:: TASK STATEMENT ::
What is needed is an exact copy of the lines in the listing below, from the one with "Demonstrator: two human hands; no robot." up to and including the one with "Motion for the", with no other lines.

*-*-*

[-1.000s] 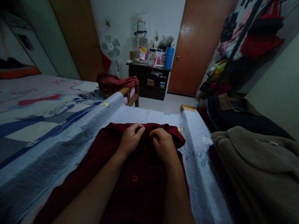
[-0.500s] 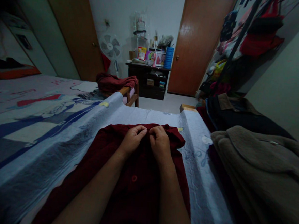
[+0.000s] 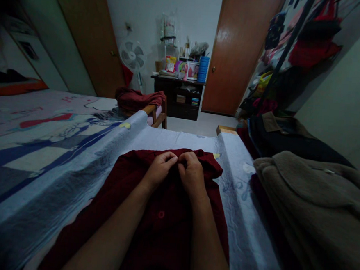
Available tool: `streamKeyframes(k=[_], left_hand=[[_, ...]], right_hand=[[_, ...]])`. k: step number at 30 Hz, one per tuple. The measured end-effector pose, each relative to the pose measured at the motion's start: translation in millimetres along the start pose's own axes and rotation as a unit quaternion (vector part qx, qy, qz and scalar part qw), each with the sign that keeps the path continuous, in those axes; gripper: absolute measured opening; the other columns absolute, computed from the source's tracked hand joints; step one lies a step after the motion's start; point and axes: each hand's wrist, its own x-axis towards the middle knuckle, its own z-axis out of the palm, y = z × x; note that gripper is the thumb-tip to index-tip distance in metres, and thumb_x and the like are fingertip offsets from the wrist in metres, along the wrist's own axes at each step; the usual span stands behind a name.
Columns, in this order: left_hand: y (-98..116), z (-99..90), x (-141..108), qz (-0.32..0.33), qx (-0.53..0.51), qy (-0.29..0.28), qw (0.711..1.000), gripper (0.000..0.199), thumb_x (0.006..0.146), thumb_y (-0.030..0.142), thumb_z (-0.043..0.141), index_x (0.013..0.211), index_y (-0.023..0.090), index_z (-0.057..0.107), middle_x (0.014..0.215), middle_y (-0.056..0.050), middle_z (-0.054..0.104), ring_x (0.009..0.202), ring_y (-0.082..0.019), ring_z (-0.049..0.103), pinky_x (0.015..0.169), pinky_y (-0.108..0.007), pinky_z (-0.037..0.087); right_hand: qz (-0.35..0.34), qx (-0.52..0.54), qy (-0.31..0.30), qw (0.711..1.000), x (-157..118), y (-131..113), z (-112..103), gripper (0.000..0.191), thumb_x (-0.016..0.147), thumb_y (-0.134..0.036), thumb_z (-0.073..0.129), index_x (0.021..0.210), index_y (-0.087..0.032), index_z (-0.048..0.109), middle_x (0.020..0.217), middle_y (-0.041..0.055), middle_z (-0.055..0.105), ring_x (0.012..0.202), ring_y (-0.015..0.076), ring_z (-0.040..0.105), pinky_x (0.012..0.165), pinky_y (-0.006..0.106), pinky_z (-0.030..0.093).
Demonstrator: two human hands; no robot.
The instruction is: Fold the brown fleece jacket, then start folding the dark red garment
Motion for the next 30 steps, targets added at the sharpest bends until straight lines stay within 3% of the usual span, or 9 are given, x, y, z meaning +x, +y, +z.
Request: streamKeyframes(k=[5,14,23,30], left_hand=[[0,0.0,0,-0.006,-0.018,0.013,1.0,0.019,0.081,0.032,0.055,0.072,0.017,0.062,0.07,0.0,0.062,0.065,-0.014,0.056,0.063,-0.024,0.046],[4,-2.0,-2,0.044,0.057,0.001,0.997,0.02,0.082,0.03,0.053,0.077,0.017,0.067,0.076,-0.001,0.067,0.073,-0.015,0.06,0.071,-0.026,0.047],[5,-10.1,-4,0.054,0.072,-0.085,0.992,0.029,0.078,0.041,0.067,0.094,0.018,0.064,0.089,-0.002,0.067,0.083,-0.018,0.061,0.076,-0.028,0.048],[-7,-15.8,-1,0.043,0.066,-0.114,0.99,0.026,0.077,0.033,0.069,0.097,0.017,0.067,0.093,-0.003,0.07,0.082,-0.018,0.064,0.075,-0.028,0.049]], right_hand=[[-0.007,0.005,-0.003,1.0,0,0,0,0.017,0.076,-0.012,0.052,0.087,-0.022,0.06,0.088,0.0029,0.06,0.082,0.0184,0.057,0.077,0.031,0.046],[-0.014,-0.01,-0.007,1.0,-1,4,-2,0.02,0.079,-0.012,0.054,0.093,-0.022,0.065,0.092,0.0049,0.063,0.087,0.0196,0.06,0.082,0.033,0.048],[-0.002,-0.003,-0.016,1.0,-1,8,-7,0.025,0.08,-0.011,0.053,0.098,-0.02,0.067,0.093,0.005,0.063,0.087,0.0185,0.061,0.081,0.031,0.048],[0.008,0.012,-0.053,0.998,-1,10,-11,0.023,0.081,-0.011,0.054,0.094,-0.021,0.07,0.09,0.0035,0.064,0.084,0.0163,0.061,0.079,0.029,0.048]])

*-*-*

:: REPLY TO THE EXERCISE ::
Demonstrator: two human hands; no robot.
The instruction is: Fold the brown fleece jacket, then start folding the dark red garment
Motion for the next 30 steps, targets added at the sharpest bends until straight lines stay within 3% of the usual span, or 9 are given, x, y, z meaning +x, +y, +z.

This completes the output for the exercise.